Dalam perspektif ini, Trunojoyo tetap cerdik, tetapi tindakan-tindakannya dilihat lebih sebagai hasil dari naluri berperang ketimbang ketajaman politik.
“Petualangan politiknya”—demikian sebutan sebagian peneliti—bermula ketika ia menggulingkan Cakraningrat II. Mereka berpendapat bahwa ia sebenarnya bisa menempuh jalan yang lebih soft, lebih diplomatis, lebih arif. Namun instingnya yang meledak-ledak dan ketidaksabarannya terhadap kebijakan Cakraningrat II membuatnya menempuh jalur kudeta.
Ia berperang melawan Mataram, melawan Belanda, melawan musuh-musuh politiknya. Beberapa kali menang, sebelum akhirnya tumbang di tangan orang yang sempat ia bantu naik ke singgasana: Amangkurat II. Ironi sejarah yang pahit, tetapi tak asing di tanah Jawa.
Trunojoyo dalam Memori Kolektif Orang Madura
Terlepas dari berbagai sudut pandang itu, satu hal tak bisa disangkal: nama Trunojoyo telah terukir dalam sejarah Madura. Ia adalah simbol keberanian. Simbol perlawanan terhadap ketidakadilan. Simbol harga diri.
Dari Kamal hingga Kalianget, dari pelosok Bangkalan hingga bukit-bukit Sapudi, kisah Trunojoyo hidup di tengah masyarakat. Ia bukan hanya tokoh sejarah—ia telah menjadi bagian dari identitas orang Madura.
Namun zaman telah berubah. Pertanyaan-pertanyaan baru muncul. Perdebatan tentang apakah ia pahlawan atau tidak kadang berbenturan dengan narasi nasional, akademik, dan romantisme budaya.
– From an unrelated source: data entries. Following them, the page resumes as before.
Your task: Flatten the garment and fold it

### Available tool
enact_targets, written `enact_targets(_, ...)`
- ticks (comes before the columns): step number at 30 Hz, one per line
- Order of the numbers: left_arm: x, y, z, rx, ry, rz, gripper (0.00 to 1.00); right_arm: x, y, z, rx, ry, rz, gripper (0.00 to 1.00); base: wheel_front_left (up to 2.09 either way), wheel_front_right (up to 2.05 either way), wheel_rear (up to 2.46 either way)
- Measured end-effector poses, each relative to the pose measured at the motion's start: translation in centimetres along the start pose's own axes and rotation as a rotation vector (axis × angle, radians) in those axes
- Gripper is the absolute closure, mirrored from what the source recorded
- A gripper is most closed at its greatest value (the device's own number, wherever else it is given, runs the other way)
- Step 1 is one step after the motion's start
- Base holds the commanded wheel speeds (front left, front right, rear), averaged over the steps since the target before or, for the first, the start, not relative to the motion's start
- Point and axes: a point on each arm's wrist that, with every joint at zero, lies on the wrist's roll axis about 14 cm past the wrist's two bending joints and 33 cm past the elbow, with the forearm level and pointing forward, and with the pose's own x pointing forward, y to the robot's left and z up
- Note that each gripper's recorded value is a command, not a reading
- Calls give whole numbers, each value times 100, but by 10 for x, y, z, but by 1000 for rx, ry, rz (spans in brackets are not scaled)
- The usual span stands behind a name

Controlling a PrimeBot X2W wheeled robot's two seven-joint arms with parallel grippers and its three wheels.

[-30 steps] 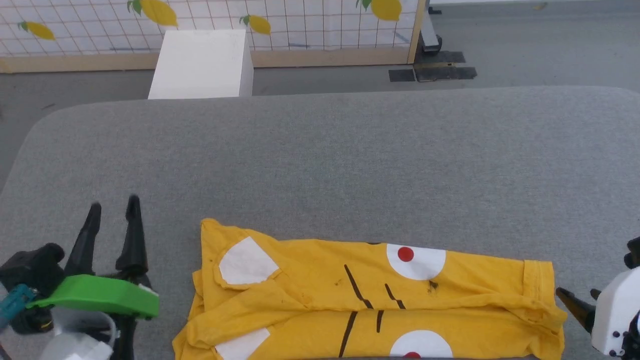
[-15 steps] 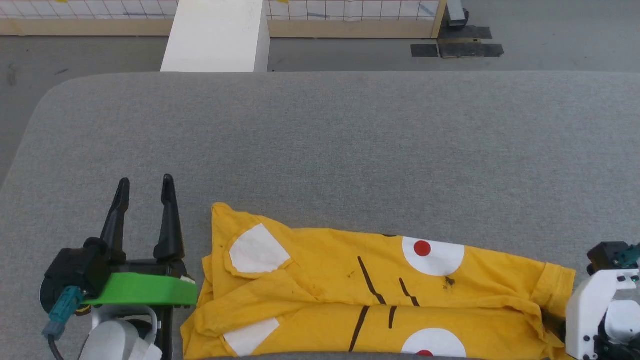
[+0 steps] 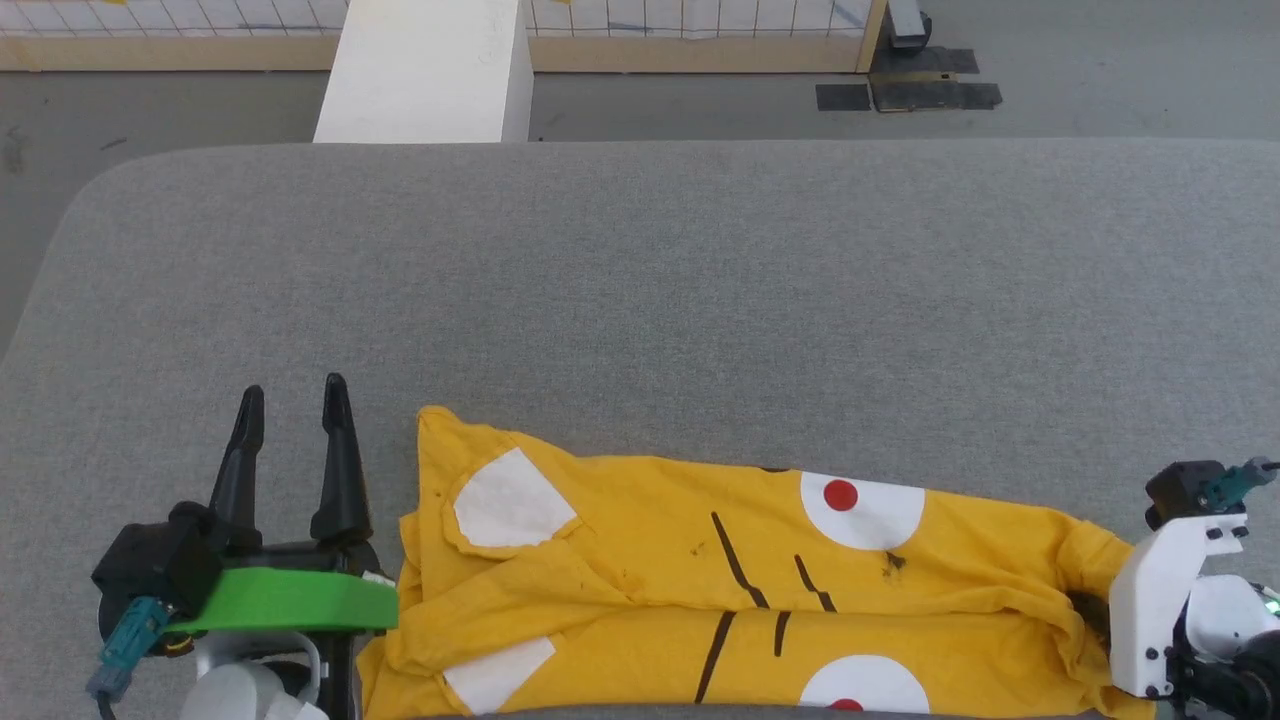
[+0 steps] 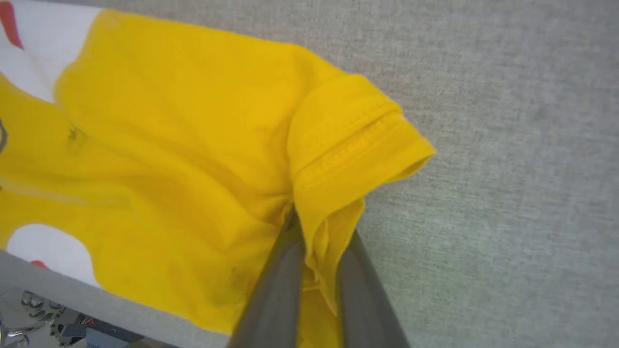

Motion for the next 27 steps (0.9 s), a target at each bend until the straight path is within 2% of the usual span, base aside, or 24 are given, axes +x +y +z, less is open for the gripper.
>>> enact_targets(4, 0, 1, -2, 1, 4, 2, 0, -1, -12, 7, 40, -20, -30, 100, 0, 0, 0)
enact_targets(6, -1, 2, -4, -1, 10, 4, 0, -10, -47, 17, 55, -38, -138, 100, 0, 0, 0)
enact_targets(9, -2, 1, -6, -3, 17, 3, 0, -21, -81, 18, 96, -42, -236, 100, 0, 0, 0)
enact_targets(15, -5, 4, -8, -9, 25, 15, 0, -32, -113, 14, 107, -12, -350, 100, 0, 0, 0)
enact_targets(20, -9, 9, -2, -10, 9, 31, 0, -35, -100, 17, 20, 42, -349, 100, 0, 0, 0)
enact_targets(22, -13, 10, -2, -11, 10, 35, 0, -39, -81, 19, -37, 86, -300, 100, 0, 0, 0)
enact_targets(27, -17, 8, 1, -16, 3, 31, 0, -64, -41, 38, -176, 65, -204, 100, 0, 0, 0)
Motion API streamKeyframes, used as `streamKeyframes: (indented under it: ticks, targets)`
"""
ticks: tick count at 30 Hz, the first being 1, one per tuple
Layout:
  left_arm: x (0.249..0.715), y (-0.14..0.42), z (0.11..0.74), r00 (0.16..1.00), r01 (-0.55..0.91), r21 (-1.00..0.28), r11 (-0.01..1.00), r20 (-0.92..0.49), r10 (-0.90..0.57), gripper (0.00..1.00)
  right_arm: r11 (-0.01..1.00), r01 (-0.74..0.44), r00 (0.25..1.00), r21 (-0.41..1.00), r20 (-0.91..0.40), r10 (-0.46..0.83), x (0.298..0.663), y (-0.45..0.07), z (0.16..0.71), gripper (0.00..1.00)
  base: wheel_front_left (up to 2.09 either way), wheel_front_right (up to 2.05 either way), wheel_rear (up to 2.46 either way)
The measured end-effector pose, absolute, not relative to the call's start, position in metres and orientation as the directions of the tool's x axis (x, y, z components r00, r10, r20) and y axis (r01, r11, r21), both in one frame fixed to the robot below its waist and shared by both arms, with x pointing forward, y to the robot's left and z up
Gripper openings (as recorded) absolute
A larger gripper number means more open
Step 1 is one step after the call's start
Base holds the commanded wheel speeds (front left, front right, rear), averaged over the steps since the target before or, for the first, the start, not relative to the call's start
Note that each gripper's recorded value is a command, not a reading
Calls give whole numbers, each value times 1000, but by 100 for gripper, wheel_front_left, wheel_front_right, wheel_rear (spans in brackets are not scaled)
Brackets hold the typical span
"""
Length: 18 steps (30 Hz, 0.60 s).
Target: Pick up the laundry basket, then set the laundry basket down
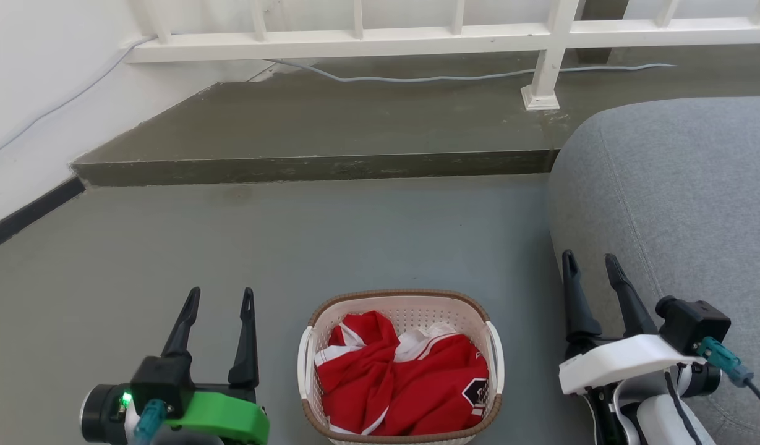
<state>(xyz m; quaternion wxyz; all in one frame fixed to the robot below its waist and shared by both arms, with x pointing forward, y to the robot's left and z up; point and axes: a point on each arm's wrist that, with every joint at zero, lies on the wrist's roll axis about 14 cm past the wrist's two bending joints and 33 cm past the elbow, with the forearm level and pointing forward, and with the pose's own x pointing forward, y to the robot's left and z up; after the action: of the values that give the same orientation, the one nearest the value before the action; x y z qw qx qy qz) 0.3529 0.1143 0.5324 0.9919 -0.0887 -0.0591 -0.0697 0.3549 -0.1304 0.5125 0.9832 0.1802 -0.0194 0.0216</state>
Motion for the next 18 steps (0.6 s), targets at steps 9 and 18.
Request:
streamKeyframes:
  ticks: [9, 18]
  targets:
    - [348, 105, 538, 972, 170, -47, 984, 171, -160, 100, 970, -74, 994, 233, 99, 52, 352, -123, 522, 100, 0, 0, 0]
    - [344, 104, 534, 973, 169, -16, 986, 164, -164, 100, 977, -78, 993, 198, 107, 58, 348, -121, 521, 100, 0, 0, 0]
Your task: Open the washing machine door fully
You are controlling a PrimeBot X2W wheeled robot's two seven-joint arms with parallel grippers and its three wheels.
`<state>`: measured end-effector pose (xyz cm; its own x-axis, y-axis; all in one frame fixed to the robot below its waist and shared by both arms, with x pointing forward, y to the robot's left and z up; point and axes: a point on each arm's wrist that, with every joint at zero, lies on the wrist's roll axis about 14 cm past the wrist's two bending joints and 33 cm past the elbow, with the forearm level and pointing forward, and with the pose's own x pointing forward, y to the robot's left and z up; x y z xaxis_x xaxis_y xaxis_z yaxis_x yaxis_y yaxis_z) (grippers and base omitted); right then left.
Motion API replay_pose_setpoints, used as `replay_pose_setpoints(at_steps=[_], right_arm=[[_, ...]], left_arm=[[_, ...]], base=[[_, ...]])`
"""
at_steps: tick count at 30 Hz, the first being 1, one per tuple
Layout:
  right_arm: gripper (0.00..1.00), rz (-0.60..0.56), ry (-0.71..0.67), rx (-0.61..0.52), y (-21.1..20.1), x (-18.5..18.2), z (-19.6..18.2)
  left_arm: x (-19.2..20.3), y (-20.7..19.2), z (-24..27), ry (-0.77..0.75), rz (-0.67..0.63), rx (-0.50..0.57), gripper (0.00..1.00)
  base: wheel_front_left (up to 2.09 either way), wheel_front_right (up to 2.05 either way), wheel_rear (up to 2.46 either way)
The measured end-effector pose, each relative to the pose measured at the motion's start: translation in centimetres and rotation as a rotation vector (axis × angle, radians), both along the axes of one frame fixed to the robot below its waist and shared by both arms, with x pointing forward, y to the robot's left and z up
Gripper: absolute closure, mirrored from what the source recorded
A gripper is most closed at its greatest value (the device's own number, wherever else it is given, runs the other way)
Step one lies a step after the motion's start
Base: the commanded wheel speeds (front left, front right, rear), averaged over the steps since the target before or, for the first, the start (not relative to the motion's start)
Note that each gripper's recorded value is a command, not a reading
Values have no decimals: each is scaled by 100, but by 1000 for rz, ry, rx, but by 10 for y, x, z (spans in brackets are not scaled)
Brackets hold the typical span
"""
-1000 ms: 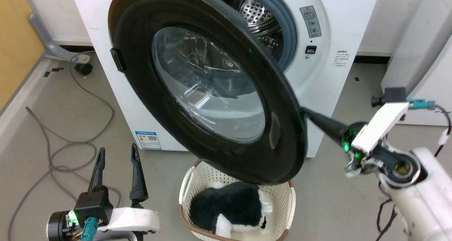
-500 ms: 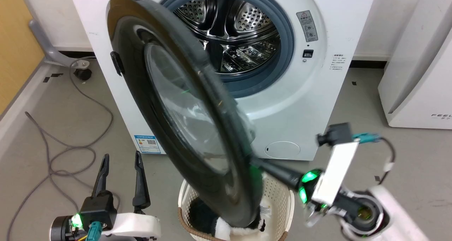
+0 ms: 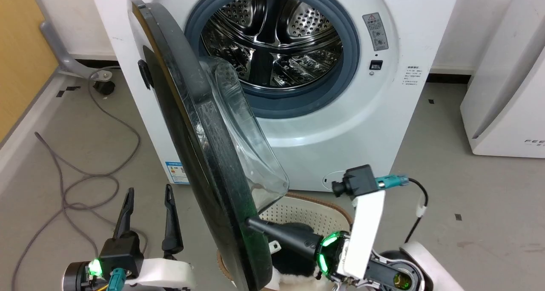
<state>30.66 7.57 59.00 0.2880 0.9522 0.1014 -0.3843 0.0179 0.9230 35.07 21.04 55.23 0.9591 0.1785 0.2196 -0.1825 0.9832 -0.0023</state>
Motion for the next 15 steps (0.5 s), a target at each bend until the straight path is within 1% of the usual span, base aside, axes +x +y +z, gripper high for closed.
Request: replay_pose_setpoints(at_steps=[2,3,5,7,10,11,13,15], right_arm=[[100,-31,-9,15,-4,3,4],[100,-64,-23,24,-9,7,7],[100,-172,-95,33,-24,21,20],[100,-358,-219,23,-50,43,35],[100,-648,-463,-52,-96,68,50],[100,-727,-559,-89,-110,71,53],[100,-854,-757,-170,-135,75,57],[100,-905,-868,-278,-151,78,50]], left_arm=[[0,0,0,1,0,-1,0],[-1,0,-1,3,-1,-2,0],[0,0,-3,8,-2,-3,0],[1,-1,-3,9,-5,-8,0],[4,-5,-3,9,-15,-8,0],[4,-6,-3,8,-20,-9,0],[6,-7,-2,6,-24,-9,0],[7,-9,-1,1,-27,-9,0]], base=[[0,0,0],[0,0,0],[0,0,0],[0,0,0],[0,0,0],[0,0,0],[0,0,0],[0,0,0]])
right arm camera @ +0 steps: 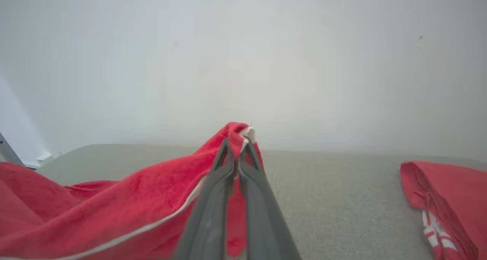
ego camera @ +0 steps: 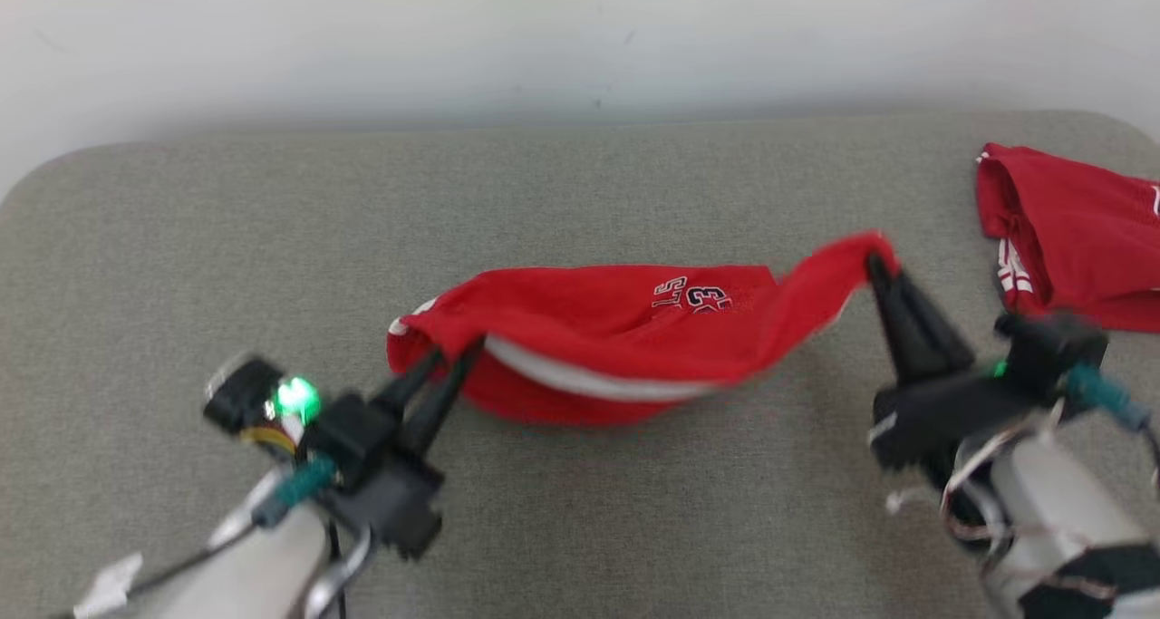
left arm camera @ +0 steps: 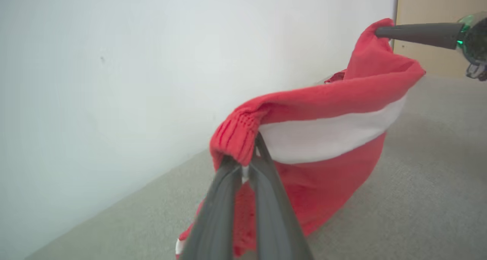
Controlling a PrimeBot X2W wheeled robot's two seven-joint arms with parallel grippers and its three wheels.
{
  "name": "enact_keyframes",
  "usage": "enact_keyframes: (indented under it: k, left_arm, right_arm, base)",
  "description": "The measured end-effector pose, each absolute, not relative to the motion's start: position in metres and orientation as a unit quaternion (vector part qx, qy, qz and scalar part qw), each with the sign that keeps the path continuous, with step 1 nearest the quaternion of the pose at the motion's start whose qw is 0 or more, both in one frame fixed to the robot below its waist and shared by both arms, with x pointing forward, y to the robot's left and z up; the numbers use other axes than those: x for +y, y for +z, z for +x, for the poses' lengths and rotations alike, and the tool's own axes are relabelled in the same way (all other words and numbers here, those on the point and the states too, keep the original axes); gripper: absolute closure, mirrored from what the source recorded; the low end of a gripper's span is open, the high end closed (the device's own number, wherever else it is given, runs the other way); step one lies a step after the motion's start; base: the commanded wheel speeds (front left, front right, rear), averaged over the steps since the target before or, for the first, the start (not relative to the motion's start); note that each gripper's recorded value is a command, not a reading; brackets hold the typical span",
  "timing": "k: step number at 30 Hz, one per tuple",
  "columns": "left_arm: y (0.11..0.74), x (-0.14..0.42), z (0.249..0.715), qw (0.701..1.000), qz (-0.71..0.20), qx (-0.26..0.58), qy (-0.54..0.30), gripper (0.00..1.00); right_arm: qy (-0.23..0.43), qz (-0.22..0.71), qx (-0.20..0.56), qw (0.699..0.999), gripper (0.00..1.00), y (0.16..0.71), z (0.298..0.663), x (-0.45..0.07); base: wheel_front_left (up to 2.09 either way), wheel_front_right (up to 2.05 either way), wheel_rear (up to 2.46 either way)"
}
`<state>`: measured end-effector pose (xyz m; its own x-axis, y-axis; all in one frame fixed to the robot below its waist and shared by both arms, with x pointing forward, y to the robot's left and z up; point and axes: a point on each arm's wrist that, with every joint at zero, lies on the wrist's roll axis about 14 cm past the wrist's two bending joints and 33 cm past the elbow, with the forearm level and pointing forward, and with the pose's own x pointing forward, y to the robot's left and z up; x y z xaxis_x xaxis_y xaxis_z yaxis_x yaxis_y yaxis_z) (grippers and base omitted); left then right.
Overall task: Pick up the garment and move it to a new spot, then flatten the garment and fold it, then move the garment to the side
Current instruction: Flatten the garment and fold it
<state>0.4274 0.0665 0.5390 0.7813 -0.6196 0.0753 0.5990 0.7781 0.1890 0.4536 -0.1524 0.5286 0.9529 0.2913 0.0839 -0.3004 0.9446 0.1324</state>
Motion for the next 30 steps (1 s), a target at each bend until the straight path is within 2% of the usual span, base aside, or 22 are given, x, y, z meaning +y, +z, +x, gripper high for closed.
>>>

Apakah persepsi negatif tentang dirinya akan menggerus citra heroik yang terlanjur melekat begitu dalam?
Pertanyaan itu tidak perlu dijawab tergesa-gesa.
Mungkin yang perlu dilakukan adalah menatap sosok Trunojoyo dengan lebih jernih. Tidak harus memujanya secara membabi buta. Tidak pula menjelek-jelekkan hanya karena sebagian catatan sejarah menampilkan sisi gelapnya.
Setiap pahlawan memiliki dua wajah. Setiap tokoh besar membawa cahaya sekaligus bayangan. Di sanalah letak kemanusiaan mereka.
Menghargai Warisan Kepahlawanan
Dalam konteks sejarah dan budaya, Trunojoyo bukan hanya milik Madura, melainkan bagian dari mosaik perjuangan di Nusantara. Ia adalah cermin dari sebuah zaman ketika kekuasaan bergolak, ketika nilai-nilai kesetiaan diuji, ketika keberanian menjadi taruhan hidup dan mati.
Heroisme Trunojoyo tak tunggal. Ia adalah perpaduan:
- antara keberanian dan ambisi,
- antara kecerdikan dan kelicikan,
- antara diplomasi dan perang,
- antara harapan rakyat dan pergulatan batin pribadi.*
Tetapi bukankah justru kompleksitas itulah yang menegaskan kemanusiaannya?
Pada akhirnya, kisah Trunojoyo mengajak kita untuk melihat nilai kepahlawanan dengan lebih arif. Bahwa seorang pahlawan bukan berarti tanpa cela. Bahwa tokoh besar tak selalu hidup dalam garis lurus antara kebaikan dan keburukan. Dan bahwa setiap warisan sejarah perlu dihargai sebagai cermin perjalanan bangsa.
Madura, dengan segala gurat tradisi dan keberaniannya, telah melahirkan satu sosok yang namanya tak akan pernah selesai dibaca.
Dan di tanah garam itu, nama Trunojoyo akan terus berdiri—sebagai kisah, sebagai simbol, sebagai inspirasi.